» WHAT NEEDS TO BE DONE: Print the lines that run from the line with "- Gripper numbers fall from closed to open" to the line with "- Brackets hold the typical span", keeping both end lines, exactly as they appear in the entries below, and nothing else.

[Data items]

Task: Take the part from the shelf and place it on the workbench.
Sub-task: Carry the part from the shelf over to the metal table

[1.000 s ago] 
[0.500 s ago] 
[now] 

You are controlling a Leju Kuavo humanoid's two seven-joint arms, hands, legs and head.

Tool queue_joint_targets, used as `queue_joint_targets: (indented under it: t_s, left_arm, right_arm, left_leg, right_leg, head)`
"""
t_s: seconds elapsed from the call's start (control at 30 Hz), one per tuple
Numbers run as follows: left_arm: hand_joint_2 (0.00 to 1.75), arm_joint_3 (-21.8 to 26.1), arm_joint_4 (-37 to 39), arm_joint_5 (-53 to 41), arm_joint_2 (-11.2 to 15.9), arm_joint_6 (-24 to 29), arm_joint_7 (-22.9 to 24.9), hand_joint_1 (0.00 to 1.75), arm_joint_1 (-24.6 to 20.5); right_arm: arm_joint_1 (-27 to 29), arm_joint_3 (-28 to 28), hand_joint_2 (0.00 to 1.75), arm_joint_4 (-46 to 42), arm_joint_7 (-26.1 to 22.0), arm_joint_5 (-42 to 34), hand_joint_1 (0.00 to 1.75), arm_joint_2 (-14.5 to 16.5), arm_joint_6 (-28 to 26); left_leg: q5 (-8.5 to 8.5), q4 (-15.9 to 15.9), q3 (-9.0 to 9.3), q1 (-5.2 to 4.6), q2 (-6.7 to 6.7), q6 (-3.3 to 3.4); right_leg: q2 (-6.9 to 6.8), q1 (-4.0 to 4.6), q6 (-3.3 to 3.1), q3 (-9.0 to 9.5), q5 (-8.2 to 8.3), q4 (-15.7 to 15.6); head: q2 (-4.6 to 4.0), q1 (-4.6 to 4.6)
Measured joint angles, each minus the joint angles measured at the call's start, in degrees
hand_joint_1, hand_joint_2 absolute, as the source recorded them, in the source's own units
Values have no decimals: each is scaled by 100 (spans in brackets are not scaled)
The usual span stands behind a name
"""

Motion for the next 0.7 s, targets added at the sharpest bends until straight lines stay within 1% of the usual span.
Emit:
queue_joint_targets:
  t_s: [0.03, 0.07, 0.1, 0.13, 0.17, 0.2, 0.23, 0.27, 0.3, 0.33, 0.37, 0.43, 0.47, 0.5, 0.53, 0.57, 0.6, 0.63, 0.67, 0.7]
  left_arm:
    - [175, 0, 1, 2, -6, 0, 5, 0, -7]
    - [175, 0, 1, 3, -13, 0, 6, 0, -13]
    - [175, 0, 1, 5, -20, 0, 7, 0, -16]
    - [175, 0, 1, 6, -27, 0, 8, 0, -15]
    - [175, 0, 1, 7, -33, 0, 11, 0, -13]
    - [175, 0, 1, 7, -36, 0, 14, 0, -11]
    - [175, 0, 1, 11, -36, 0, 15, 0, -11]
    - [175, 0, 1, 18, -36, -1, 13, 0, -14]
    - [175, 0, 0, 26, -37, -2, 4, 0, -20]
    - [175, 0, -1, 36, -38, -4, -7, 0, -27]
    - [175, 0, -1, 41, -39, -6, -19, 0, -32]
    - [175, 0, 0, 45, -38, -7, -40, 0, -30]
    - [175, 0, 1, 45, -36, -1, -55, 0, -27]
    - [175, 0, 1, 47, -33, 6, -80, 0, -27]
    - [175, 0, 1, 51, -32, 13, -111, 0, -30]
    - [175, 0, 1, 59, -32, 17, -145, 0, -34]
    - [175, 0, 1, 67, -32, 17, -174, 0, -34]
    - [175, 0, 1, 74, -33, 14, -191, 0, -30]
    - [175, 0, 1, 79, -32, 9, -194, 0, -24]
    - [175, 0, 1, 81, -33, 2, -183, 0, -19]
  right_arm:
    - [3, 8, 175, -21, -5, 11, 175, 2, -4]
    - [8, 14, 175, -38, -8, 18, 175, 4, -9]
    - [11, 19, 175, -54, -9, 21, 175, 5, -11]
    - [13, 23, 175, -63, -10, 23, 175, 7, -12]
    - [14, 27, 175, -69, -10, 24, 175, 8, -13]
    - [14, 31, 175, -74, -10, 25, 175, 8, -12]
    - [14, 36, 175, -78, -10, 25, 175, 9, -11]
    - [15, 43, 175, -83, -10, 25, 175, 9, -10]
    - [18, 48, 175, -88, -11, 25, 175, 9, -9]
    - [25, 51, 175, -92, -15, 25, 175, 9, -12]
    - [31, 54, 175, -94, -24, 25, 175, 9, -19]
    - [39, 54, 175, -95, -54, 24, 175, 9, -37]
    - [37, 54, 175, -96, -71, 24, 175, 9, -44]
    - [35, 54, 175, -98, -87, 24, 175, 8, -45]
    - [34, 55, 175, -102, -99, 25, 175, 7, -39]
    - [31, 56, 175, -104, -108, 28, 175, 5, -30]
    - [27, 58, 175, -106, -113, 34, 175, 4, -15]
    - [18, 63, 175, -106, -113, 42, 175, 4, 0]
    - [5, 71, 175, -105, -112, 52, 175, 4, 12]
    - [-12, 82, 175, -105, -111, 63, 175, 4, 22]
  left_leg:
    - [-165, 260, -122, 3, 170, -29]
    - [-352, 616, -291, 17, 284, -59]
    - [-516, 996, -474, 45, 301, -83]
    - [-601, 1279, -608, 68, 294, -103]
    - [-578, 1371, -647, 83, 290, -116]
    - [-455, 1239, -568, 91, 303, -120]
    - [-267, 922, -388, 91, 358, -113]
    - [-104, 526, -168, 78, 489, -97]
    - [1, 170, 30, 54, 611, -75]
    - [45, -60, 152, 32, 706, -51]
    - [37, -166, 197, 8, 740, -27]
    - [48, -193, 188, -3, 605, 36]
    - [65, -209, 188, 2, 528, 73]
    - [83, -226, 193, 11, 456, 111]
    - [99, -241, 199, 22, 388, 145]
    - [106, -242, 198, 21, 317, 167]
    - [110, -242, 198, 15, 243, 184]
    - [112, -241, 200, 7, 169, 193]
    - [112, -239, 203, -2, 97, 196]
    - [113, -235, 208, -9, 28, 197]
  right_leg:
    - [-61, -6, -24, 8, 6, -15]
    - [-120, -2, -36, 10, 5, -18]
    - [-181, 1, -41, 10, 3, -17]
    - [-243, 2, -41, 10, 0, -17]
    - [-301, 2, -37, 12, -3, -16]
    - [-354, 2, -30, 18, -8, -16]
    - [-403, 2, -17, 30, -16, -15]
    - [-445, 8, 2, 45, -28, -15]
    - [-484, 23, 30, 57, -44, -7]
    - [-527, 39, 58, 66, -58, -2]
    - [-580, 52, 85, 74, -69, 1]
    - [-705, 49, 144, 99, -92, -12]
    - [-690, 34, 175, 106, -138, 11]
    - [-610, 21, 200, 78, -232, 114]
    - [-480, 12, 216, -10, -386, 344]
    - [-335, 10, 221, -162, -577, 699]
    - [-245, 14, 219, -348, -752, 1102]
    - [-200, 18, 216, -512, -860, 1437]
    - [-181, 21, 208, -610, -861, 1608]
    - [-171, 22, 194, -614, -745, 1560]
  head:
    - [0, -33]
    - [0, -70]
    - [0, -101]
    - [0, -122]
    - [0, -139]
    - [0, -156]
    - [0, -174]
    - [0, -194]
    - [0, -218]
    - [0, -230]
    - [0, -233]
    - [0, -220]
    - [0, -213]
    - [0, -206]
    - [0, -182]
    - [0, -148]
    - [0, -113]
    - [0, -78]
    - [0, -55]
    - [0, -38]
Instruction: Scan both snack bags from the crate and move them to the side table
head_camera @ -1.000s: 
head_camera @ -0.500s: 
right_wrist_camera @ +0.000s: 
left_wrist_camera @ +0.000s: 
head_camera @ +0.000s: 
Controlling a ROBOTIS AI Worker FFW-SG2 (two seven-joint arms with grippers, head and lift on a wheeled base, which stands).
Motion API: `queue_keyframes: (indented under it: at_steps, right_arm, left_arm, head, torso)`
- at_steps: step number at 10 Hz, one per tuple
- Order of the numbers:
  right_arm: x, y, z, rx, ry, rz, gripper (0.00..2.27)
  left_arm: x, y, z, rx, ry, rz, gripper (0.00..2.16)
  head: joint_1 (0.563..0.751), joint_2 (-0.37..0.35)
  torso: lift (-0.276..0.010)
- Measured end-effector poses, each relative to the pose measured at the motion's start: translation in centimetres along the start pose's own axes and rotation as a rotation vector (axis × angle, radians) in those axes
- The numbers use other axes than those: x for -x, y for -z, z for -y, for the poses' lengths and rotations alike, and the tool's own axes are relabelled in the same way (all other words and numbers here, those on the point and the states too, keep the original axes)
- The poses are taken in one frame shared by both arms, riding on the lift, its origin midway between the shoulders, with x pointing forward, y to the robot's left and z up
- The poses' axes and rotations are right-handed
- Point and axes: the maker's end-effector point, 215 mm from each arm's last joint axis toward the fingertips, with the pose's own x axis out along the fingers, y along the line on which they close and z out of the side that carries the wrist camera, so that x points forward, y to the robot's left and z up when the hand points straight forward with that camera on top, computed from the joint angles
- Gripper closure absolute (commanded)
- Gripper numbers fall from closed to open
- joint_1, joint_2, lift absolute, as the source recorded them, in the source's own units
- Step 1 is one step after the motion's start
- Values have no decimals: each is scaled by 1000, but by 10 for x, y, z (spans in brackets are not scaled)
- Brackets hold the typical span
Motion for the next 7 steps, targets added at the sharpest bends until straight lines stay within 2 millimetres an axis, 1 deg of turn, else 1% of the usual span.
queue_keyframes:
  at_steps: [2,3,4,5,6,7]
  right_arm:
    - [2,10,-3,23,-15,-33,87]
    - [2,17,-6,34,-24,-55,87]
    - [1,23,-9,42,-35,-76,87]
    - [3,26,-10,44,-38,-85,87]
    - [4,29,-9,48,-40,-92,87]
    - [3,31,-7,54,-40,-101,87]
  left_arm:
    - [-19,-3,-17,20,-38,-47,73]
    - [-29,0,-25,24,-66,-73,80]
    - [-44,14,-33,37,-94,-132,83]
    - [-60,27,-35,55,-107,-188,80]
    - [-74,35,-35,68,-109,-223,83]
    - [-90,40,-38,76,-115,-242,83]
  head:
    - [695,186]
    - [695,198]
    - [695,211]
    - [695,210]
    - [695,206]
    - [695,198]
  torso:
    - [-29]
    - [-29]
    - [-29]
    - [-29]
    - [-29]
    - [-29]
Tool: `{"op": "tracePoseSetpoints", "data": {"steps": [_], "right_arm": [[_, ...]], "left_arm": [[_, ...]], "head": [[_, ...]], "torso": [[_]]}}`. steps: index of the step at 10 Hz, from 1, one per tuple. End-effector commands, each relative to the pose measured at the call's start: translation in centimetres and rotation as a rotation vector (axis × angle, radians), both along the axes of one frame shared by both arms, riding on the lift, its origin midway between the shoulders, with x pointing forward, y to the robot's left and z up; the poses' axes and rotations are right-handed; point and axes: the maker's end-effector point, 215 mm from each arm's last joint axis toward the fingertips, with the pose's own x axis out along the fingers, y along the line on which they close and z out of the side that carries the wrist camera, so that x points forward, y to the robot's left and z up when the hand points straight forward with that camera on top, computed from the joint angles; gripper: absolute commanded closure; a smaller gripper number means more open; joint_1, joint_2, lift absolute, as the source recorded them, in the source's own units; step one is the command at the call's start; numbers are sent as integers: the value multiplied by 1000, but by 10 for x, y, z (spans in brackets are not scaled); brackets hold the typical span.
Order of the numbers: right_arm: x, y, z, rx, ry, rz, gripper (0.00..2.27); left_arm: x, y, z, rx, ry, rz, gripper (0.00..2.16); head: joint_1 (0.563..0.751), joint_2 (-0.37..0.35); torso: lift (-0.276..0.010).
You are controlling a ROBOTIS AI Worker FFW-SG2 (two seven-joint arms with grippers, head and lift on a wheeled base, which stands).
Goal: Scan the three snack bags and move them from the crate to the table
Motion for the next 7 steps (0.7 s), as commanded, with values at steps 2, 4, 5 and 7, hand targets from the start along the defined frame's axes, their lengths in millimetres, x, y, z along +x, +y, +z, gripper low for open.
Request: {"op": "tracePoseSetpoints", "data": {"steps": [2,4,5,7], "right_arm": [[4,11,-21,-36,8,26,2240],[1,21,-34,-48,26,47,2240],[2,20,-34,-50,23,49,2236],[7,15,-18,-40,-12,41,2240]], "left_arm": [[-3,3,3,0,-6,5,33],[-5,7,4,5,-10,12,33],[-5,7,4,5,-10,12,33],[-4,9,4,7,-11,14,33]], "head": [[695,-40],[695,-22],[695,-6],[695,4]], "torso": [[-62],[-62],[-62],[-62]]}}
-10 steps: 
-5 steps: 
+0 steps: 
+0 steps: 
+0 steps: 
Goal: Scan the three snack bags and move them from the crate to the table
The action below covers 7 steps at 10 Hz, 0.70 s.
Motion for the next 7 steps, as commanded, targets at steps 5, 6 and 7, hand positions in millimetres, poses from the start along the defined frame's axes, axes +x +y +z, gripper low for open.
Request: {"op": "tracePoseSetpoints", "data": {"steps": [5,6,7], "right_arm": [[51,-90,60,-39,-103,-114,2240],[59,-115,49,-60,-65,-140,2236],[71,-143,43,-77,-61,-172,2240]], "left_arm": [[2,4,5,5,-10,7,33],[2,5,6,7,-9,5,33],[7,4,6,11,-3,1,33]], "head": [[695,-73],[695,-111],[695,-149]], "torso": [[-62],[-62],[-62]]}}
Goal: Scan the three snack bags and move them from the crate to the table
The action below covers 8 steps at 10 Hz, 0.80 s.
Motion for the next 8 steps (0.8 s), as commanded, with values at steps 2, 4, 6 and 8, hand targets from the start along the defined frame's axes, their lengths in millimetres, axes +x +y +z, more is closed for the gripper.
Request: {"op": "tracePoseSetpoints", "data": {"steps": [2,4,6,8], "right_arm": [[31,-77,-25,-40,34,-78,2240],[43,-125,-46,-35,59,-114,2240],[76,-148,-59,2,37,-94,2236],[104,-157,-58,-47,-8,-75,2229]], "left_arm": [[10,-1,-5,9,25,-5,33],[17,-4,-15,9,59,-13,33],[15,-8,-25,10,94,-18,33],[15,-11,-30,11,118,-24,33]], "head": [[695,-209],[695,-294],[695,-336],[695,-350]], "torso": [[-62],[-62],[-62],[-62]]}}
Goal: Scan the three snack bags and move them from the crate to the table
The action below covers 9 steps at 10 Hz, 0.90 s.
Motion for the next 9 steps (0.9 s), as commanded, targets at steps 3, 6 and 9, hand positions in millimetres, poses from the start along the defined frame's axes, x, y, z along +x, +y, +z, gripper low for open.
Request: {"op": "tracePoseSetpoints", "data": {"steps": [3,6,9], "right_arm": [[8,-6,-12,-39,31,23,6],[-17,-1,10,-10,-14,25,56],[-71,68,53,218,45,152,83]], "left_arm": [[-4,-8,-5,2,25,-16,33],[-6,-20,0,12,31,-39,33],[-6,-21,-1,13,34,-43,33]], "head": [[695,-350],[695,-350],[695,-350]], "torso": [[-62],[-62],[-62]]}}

» EXPECTED ANSWER:
- Gripper numbers fall from closed to open
- joint_1, joint_2, lift absolute, as the source recorded them, in the source's own units
- Step 1 is one step after the motion's start
- Values have no decimals: each is scaled by 1000, but by 10 for x, y, z (spans in brackets are not scaled)
- Brackets hold the typical span

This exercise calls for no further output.